The Packaging, and Price
This tobacco is sold in 50 and 100 gram cans from most of the larger online retailers. Sites such as www.smokingpipes.com sell it for $8.27 or $14.11 for the 50 or 100 gram cans.

The Bottom Line
The flavor isn't overpowering and I think it makes a nice change of pace every once and a while. This is not that bad, it didn't knock my socks off, but it is something I will probably keep a can or two of on hand.

My Other Reviews
A tour of drug store blends, stop one: John Middleton's Carter Hall
A tour of drug store blends, stop two: John Middleton's Prince Albert
A tour of drug store blends, stop three: Pinkerton Tobacco Company - Granger
A tour of drug store blends, stop four: Lane Limited - Captain Black Regular (White)
A tour of drug store blends, stop five: Lane Limited - Captain Black Gold
A tour of drug store blends, stop six: John Middleton's Sugar Barrel
Ogden's of Liverpool - St. Bruno Ready Rubbed
Orlik - Golden Sliced
GL Pease - Lagonda
Peterson - Irish Flake
Gawith Hoggarth & Co. - Brown Bogie
Gawith Hoggarth & Co. - Kendal Kentucky
Gawith Hoggarth & Co. - Dark Bird's Eye
Gawith Hoggarth & Co. - Bob's Chocolate Flake
McClelland - Bulk #805 Carolina Deluxe
McClelland - Holiday Spirit
Peter Stokkebye - Cube Cut
Peter Stokkebye - English Luxury
Peter Stokkebye - Luxury Twist Flake
Peter Stokkebye - Luxury Navy Flake
Rattray's - Black Mallory (aged 12 years)
Mac Baren - Virginia Flake
Lane Limited - Bulk #101 BCA
Lane Limited - Bulk #102 1Q
Lane Limited - Bulk #182 BLWB
Dan Tobacco - Blue Note


----------



## doctorthoss (Jun 28, 2010)

Very nice review of a pretty good blend.


----------



## mmiller (Nov 17, 2011)

Great review Nick! Your reviews are always so detailed you can practically see and smoke the tobacco in your mind :lol:


----------



## prole (Feb 15, 2012)

Thanks for the succinct and effective review. I just grabbed a tin of this a few days ago, wanting to try more in the Craftsbury series after falling hard for FMO and FMOTT. On tobaccoreviews, there seems to be two schools. One is that this is a disgusting aro and one that this is a nice and smooth VA. I'm more toward the latter.

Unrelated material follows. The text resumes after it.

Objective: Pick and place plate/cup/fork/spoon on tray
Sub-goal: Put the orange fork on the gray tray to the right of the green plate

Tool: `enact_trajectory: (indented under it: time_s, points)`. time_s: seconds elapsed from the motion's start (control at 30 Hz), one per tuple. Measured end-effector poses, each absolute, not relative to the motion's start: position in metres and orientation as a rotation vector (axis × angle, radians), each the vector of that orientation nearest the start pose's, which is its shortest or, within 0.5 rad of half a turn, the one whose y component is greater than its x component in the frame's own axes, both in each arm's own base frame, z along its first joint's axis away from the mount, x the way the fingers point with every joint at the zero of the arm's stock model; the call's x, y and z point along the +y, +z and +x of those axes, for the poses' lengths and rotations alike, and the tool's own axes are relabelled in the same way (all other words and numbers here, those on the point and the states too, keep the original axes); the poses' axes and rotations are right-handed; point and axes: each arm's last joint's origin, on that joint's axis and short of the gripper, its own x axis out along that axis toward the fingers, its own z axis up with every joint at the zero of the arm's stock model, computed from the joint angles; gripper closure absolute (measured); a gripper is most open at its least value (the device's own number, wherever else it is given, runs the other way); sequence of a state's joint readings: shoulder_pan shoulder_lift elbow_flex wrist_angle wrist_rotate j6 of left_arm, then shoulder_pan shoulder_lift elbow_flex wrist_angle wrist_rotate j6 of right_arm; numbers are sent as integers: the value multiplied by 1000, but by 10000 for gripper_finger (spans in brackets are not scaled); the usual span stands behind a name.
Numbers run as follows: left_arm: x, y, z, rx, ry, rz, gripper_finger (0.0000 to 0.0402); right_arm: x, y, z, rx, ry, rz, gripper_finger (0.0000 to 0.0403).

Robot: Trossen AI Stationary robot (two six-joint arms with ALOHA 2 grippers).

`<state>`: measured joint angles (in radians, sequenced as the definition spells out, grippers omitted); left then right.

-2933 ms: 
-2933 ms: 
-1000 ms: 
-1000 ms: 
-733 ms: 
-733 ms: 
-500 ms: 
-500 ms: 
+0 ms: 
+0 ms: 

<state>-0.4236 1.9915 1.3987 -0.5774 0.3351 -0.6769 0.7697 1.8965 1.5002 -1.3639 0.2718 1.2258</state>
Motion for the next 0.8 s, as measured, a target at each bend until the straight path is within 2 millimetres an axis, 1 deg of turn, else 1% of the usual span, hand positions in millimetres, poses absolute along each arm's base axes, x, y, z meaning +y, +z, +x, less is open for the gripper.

Nice, thick, creamy smoke with just a touch of maple/apple sweetness. My first bowl was a little tough to keep lit but after leaving the tin open over night and always making sure to dry a bowl's worth out on a paper towel for 30 min or so before smoking, it's been very easy to light. I'm going to stick with this blend to develop cake in my two newest pipes before dedicating one to Frog Morton series and then decide what to do with the other.

Cheers,
James


----------



## indigosmoke (Sep 1, 2009)

James,

If you like Deep Hollow you've got to try Grey Havens. It's one of my favorites. Very similar to Deep Hollow in a way, but with a slightly different topping and a slight bit of spice from the perique. It ages wonderfully. PM me your address. I send you a sample to try.


----------



## prole (Feb 15, 2012)

Will do, John, GH sounds awesome. Is that what a 'VAPer' is?

Edit: Looks like I'm still on probation, no PMs yet. Thanks for the very kind offer, I'll take you up on that when I've got my time in.


----------



## indigosmoke (Sep 1, 2009)

Sounds good, James. I guess Gray Havens would be called a VAPerBur as it has VAs, Perique and Burley. It's not typically thought of as a traditional VaPer such as Escudo or something like that, as it's one of those tobaccos that is very had to characterise. There isn't much out there exactly like it, although it's one of my very favorites. Hit me up when you reach the PM limit. I always have a tin open so I can send you some to try.


----------